Our study shows that patients with lacunar stroke have a high survival rate at 1 year, results comparable with a study from Minnesota (97%) and to the OCSP (90.2%).20 21 By contrast, patients with a probable cardioembolic infarction have a worse prognosis, results that might be related to the high prevalence of atrial fibrillation in our population (34%).

At 1 year, independence for activities of daily living was 68.9% with no differences between men and women. Again, a striking relation to age was seen. Few prospective population based studies have considered functional outcome 1 year after acute stroke.
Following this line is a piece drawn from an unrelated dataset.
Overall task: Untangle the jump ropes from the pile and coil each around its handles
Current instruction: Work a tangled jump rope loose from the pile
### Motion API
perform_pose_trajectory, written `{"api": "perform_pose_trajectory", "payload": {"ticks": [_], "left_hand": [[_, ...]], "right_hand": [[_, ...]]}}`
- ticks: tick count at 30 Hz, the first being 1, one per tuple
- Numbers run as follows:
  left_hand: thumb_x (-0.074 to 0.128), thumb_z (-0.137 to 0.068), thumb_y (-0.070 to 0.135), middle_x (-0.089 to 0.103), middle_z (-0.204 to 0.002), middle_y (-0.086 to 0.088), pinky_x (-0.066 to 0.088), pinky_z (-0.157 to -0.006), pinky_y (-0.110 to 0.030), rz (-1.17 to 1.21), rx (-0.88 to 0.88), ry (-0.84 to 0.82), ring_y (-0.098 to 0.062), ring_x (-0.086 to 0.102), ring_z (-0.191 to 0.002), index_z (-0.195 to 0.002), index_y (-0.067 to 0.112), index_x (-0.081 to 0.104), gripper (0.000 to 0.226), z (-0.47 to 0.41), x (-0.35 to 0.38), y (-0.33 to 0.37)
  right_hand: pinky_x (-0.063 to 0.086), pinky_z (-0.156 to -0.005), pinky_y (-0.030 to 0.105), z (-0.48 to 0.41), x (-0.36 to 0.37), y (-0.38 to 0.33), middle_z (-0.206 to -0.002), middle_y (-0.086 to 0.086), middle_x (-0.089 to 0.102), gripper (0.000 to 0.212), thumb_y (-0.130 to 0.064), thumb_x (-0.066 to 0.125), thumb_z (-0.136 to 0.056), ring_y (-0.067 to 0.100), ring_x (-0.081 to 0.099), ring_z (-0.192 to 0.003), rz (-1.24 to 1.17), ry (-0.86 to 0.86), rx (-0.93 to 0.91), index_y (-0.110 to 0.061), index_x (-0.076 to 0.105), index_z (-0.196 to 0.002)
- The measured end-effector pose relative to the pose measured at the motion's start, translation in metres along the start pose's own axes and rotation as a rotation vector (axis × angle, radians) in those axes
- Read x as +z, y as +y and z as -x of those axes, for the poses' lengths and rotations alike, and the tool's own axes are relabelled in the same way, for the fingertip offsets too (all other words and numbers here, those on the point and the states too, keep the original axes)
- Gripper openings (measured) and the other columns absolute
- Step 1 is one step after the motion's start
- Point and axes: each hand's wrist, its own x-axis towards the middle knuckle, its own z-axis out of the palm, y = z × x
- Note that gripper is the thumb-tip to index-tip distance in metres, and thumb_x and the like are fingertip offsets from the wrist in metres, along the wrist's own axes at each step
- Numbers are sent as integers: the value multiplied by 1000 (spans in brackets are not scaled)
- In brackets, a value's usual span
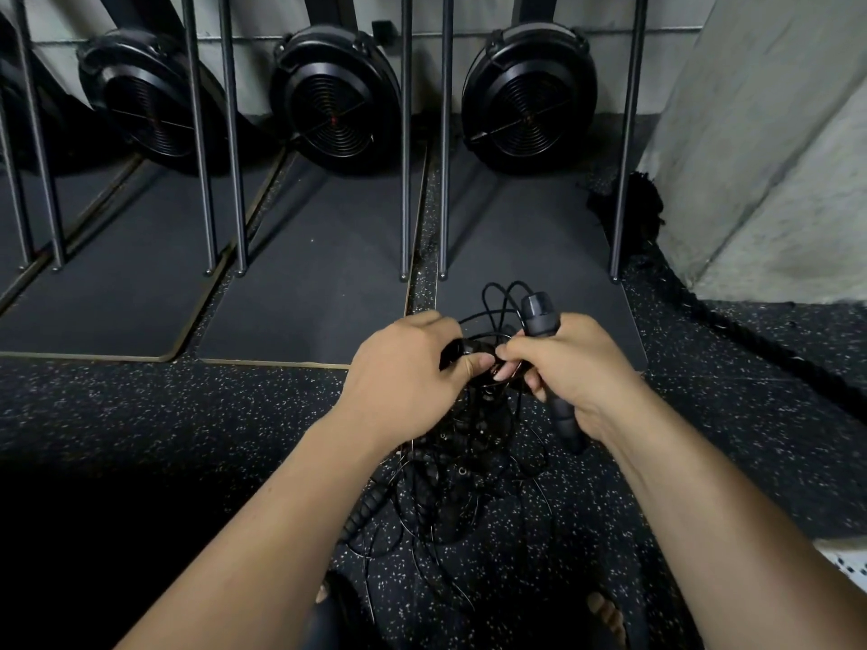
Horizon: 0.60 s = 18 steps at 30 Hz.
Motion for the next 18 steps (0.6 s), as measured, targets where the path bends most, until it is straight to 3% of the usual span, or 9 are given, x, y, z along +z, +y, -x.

In the Oxfordshire study 65% of the survivors of stroke were functionally independent at 1 year, without differences among stroke subtypes.22 In another study from southeast England, results were similar (66% independent).23 The fact that a high proportion of our patients were independent for activities of daily living might have been biased by the relatively large death rate. If these patients had survived, they would very likely have had a low functional status.

Our findings are in agreement with previous studies, which found that age and consciousness level are the major contributing factors for early as well as for 1 year mortality.24-27 Low consciousness level on admission probably reflects the severity of brain damage which is not only the major factor contributing to the early mortality, but also predisposes to the functional dependence of the survivors. Increasing age is the second factor that independently affects 1 year mortality and disability. Older victims of stroke are susceptible more often to complications such as infections or cardiac events.24

Our study shows that atrial fibrillation is an independent prognostic factor of functional ability after 1 year from stroke onset. Moreover, this common arrhythmia seemed to have a high prevalence among our stroke victims. Atrial fibrillation, a major factor contributing to stroke, causes massive brain infarcts, resulting in severe neurological deficits with persistent functional dependence and higher mortality.28-30 Recent reports show trends of an increasing prevalence of atrial fibrillation and a reluctance of physicians to prescribe anticoagulants for primary stroke prevention.31 32

The study of the relation between demographic factors and disability may further help the health authorities to distribute effectively the available funds required for the care of stroke victims and to establish a long term plan involving medical and rehabilitation services for these patients. Moreover, strategies for a more efficient primary prevention of stroke in patients with atrial fibrillation are necessary, and future trials with new drugs or combination antiplatelet-anticoagulant drugs are needed for the older population.